#### Task:
From the data below, copy exactly the lines that lie between the one holding "In this picture, where can the grey" and the one holding "This is a labelling", including both, and nothing more.

___ Data excerpts

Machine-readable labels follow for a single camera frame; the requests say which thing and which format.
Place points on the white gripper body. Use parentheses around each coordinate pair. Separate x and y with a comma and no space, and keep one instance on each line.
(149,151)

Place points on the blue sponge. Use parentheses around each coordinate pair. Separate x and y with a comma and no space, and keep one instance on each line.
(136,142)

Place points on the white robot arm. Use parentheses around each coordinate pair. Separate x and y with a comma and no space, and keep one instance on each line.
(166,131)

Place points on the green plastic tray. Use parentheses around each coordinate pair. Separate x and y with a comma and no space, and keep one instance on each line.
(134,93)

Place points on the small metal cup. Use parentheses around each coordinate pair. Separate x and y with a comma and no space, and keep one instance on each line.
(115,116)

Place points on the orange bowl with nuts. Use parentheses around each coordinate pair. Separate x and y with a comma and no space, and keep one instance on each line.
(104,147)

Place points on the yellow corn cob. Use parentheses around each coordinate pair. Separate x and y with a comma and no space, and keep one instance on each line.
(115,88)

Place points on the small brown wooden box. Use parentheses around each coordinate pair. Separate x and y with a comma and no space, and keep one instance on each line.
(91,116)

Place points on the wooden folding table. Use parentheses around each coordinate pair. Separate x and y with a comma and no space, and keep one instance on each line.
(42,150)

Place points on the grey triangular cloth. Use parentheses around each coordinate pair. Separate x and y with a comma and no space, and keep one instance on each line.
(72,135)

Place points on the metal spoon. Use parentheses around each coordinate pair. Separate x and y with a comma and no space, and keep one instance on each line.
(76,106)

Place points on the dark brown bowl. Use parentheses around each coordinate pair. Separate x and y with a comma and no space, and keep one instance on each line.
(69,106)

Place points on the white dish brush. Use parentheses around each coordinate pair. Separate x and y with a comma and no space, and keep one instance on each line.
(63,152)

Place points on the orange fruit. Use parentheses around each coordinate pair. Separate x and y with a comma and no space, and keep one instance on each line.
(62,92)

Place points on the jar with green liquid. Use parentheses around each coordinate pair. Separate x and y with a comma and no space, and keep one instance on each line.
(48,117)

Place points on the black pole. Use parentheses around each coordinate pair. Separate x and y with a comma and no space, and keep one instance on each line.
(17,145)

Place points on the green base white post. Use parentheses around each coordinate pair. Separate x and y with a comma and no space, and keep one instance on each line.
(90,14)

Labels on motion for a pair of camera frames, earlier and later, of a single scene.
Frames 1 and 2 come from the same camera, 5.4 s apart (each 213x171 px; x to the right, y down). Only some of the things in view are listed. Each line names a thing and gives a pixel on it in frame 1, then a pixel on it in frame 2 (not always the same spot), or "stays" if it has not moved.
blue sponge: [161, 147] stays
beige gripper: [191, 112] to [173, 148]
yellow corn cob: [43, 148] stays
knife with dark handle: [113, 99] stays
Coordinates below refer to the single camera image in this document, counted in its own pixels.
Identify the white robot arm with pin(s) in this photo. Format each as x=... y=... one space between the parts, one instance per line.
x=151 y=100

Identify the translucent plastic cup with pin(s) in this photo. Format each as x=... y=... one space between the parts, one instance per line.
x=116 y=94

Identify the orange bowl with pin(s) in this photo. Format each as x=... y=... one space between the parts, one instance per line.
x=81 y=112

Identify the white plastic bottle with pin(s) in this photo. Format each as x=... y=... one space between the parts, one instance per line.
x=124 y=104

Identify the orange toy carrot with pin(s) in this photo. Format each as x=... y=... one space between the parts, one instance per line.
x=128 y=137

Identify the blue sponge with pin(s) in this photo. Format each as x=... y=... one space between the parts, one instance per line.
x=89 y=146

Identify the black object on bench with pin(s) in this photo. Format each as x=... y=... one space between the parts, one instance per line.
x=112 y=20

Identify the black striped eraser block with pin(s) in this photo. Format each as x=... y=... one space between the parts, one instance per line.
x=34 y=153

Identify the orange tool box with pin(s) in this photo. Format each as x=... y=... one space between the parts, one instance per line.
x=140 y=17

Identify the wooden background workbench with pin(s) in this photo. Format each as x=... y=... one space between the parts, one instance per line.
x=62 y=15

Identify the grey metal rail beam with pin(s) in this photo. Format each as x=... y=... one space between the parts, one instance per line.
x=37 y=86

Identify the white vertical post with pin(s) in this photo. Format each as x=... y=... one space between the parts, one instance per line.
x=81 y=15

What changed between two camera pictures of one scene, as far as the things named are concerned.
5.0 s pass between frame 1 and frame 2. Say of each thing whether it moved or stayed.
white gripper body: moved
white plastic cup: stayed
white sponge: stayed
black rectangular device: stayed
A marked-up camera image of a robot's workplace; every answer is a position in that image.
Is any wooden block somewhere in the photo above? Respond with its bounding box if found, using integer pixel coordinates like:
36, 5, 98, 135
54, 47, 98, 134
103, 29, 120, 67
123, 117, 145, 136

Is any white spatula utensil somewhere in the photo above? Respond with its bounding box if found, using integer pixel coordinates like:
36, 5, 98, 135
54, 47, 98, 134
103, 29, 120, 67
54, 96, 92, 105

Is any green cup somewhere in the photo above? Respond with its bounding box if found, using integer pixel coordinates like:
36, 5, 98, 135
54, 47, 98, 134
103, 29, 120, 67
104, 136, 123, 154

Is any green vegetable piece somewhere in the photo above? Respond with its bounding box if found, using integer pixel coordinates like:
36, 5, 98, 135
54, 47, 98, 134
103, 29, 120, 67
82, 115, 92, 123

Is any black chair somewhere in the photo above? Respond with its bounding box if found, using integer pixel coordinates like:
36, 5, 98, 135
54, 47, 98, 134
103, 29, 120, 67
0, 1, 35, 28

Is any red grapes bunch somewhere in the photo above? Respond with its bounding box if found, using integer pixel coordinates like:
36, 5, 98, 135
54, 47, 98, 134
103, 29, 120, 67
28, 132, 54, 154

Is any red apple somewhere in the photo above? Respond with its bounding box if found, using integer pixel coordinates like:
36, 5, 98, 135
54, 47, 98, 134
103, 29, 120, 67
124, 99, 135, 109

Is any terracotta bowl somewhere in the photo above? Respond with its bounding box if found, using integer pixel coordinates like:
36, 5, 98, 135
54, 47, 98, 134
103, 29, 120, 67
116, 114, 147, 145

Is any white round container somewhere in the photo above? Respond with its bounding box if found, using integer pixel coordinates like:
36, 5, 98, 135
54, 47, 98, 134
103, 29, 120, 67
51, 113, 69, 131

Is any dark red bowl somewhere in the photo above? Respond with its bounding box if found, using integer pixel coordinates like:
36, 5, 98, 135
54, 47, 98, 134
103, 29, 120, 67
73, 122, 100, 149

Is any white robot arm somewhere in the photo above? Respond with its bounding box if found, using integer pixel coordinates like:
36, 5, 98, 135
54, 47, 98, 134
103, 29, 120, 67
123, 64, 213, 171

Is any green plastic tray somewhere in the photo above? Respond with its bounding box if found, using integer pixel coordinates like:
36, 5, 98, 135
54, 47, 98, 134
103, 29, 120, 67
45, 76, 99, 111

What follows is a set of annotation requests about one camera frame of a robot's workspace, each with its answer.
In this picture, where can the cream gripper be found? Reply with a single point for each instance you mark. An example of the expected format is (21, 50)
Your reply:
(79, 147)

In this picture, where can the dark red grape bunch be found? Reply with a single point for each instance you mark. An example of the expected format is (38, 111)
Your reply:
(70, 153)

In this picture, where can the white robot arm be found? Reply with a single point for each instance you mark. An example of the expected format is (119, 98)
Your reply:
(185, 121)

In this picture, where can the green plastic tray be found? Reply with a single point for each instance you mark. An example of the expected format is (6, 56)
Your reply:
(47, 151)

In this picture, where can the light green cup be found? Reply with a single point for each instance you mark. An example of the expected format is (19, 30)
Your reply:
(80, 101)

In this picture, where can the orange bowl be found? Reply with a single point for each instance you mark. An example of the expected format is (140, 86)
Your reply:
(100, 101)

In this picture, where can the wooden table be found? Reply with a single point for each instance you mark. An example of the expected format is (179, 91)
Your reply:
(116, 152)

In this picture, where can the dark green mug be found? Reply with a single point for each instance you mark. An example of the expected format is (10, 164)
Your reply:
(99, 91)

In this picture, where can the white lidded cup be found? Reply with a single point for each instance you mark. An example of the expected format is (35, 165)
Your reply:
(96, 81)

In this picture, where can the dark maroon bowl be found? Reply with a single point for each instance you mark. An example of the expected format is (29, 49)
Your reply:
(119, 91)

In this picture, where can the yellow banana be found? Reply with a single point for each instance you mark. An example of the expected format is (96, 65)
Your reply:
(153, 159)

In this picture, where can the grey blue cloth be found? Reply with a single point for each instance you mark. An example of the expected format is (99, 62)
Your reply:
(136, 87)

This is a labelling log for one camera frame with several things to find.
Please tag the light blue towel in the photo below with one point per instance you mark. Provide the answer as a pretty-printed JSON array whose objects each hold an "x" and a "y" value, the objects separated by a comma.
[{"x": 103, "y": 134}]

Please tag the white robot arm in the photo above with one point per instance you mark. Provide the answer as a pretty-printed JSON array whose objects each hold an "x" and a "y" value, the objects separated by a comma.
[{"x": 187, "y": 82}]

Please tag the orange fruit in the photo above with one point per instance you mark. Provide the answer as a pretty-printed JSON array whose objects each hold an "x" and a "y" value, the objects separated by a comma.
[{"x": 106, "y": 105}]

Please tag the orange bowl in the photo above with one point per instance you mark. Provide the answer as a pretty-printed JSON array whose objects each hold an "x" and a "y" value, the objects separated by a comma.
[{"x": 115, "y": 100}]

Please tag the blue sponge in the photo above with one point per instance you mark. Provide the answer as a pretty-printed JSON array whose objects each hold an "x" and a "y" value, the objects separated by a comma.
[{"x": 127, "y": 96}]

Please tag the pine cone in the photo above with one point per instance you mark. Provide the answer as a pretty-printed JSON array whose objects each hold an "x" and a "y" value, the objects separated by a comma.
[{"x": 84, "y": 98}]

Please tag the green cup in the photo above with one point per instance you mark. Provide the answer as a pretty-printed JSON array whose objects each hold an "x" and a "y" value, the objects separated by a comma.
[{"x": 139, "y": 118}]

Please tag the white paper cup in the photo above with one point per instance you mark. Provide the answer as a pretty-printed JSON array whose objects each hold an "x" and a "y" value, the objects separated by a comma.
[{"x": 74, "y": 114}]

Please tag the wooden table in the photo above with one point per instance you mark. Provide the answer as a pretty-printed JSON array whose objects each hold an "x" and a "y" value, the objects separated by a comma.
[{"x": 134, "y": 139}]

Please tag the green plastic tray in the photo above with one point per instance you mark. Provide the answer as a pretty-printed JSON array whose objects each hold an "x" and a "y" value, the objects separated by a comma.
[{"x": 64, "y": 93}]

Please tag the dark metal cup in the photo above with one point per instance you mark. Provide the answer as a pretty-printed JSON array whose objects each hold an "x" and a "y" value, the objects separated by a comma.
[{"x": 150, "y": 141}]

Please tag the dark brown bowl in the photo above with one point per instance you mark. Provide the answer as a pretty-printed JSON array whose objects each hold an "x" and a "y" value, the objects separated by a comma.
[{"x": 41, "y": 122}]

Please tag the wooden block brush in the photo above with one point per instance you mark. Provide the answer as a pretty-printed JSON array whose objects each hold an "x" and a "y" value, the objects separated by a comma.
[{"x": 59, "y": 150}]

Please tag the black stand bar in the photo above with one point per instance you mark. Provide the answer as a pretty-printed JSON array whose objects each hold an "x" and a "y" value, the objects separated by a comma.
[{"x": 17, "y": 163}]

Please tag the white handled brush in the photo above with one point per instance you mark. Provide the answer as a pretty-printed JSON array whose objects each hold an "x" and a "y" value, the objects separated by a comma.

______

#### Solution for this problem:
In this picture, where can the grey blue cloth be found? Reply with a single point for each instance you mark. An example of the expected format is (99, 62)
Your reply:
(136, 87)

This is a labelling log for one camera frame with several things to find.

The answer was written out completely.